#### [Requirement]
Return the data below exactly, but only from the line containing "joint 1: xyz" through the line containing "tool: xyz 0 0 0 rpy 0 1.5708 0", with both of those lines included.

--- The data Enclosed Below ---

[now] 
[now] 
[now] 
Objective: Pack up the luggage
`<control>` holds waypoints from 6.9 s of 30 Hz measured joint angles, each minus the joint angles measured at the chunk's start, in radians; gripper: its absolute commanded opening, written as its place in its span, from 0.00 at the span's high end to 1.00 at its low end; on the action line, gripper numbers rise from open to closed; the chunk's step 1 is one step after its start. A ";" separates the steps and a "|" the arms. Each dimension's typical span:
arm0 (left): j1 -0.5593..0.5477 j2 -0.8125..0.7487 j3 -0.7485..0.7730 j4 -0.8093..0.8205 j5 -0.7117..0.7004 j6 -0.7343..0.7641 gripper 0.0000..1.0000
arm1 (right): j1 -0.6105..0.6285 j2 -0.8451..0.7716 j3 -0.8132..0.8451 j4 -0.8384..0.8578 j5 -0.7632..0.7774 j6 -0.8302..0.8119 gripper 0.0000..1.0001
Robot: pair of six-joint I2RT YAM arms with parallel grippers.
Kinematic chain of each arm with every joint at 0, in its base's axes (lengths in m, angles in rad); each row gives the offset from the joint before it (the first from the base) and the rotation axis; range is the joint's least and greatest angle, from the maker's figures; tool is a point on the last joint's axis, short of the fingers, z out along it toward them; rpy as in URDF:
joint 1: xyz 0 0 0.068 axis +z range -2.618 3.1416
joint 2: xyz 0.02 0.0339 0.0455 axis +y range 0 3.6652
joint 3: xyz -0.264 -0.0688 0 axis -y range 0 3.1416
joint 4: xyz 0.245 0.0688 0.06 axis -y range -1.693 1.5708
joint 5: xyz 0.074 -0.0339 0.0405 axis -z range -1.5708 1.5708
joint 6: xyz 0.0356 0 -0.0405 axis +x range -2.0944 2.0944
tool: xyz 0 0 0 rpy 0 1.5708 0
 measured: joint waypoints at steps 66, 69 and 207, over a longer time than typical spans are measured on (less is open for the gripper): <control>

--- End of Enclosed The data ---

#### [Expected answer]
joint 1: xyz 0 0 0.068 axis +z range -2.618 3.1416
joint 2: xyz 0.02 0.0339 0.0455 axis +y range 0 3.6652
joint 3: xyz -0.264 -0.0688 0 axis -y range 0 3.1416
joint 4: xyz 0.245 0.0688 0.06 axis -y range -1.693 1.5708
joint 5: xyz 0.074 -0.0339 0.0405 axis -z range -1.5708 1.5708
joint 6: xyz 0.0356 0 -0.0405 axis +x range -2.0944 2.0944
tool: xyz 0 0 0 rpy 0 1.5708 0

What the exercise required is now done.